The present invention relates to a VOC-removed knitted fabric in which a metal species having the ability to decompose and remove volatile organic compounds (hereinafter referred to as VOC) is supported on a knitted fabric having high heat resistance and excellent flexibility, and a manufacturing technique thereof.

(About VOC)
VOC is a general term for organic compounds that are volatile and become gaseous in the atmosphere, and include a wide variety of substances such as ethylene, butane, toluene, xylene, ethyl acetate, and formalin. These VOCs are considered as causative substances for organic solvent poisoning in the workplace such as sickness, sickness syndrome and sick building syndrome due to high airtightness of houses and offices, use of new building materials, printing, painting, adhesion and dry cleaning. Yes. In addition, with the revision of the Air Pollution Control Act in 2006, regulations on VOCs have been strengthened, and there is a demand for higher performance of VOC decomposition and removal equipment.
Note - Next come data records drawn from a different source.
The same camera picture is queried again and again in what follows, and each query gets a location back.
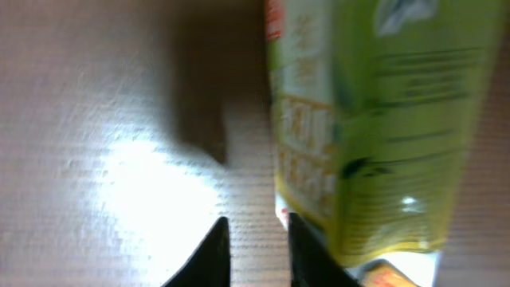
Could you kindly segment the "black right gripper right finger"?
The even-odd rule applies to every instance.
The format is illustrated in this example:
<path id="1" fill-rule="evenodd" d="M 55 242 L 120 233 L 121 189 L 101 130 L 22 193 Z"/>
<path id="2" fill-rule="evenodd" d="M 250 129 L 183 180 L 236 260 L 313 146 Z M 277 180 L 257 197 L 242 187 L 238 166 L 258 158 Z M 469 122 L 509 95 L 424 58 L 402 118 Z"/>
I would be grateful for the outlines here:
<path id="1" fill-rule="evenodd" d="M 341 268 L 296 213 L 288 215 L 292 287 L 361 287 Z"/>

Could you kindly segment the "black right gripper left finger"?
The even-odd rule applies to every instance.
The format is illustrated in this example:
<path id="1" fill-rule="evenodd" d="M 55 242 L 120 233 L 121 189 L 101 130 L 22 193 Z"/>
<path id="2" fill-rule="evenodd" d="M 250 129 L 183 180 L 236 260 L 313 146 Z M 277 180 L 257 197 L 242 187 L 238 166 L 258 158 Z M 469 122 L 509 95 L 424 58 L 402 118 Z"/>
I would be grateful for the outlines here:
<path id="1" fill-rule="evenodd" d="M 230 229 L 220 217 L 182 268 L 162 287 L 230 287 Z"/>

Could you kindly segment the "green snack box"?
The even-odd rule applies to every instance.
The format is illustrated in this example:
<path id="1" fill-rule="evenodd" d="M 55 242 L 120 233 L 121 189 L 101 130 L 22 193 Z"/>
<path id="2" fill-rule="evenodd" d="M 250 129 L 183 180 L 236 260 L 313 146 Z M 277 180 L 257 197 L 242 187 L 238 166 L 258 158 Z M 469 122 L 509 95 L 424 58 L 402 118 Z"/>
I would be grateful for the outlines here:
<path id="1" fill-rule="evenodd" d="M 267 0 L 275 211 L 361 286 L 431 286 L 501 0 Z"/>

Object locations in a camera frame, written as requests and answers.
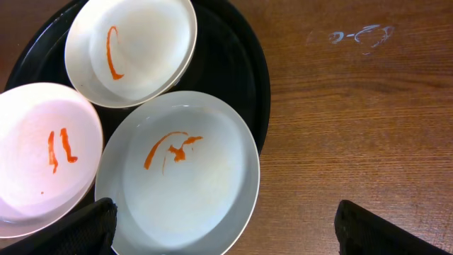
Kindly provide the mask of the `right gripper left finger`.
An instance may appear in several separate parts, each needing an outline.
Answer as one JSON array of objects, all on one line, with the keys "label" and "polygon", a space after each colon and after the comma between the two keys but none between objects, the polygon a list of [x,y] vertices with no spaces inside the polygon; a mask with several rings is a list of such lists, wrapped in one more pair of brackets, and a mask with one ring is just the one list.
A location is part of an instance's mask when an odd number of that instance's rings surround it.
[{"label": "right gripper left finger", "polygon": [[102,198],[1,250],[1,255],[111,255],[117,206]]}]

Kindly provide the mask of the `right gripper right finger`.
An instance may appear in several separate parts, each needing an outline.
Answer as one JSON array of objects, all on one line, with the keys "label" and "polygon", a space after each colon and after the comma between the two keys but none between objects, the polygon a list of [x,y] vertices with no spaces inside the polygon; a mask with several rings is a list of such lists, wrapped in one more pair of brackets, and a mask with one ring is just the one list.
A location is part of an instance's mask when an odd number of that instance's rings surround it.
[{"label": "right gripper right finger", "polygon": [[334,228],[340,255],[449,255],[349,200],[340,201]]}]

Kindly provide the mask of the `grey-white plate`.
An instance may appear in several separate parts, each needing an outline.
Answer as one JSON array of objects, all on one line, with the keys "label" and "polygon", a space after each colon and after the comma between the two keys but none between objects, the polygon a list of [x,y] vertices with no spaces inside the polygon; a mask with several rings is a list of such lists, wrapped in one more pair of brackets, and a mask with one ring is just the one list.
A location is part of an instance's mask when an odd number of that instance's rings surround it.
[{"label": "grey-white plate", "polygon": [[103,151],[96,199],[117,206],[118,254],[224,254],[260,185],[247,124],[220,99],[171,92],[132,111]]}]
(Current VOC removal method)
Current methods of removing VOCs include “combustion methods” such as direct combustion method, heat storage combustion method and catalytic combustion method, and “adsorption method” in which VOC is adsorbed on adsorbents such as activated carbon and high silica zeolite.

The adsorption method has the merit that it can be recovered and reused when there is a single type of VOC, because VOC is physically adsorbed on the adsorbent and collected. However, when there are many types of VOCs generated, such as in printing and painting sites, the purification process after adsorption is complicated, so there are few merits of collection and reuse. In addition, there is a problem that the adsorption capacity is lowered when the VOC is sufficiently adsorbed on the adsorbent. On the other hand, the combustion method decomposes VOCs by combustion, so it is suitable for use in exhaust facilities in factories where VOCs are generated in large quantities and in large quantities.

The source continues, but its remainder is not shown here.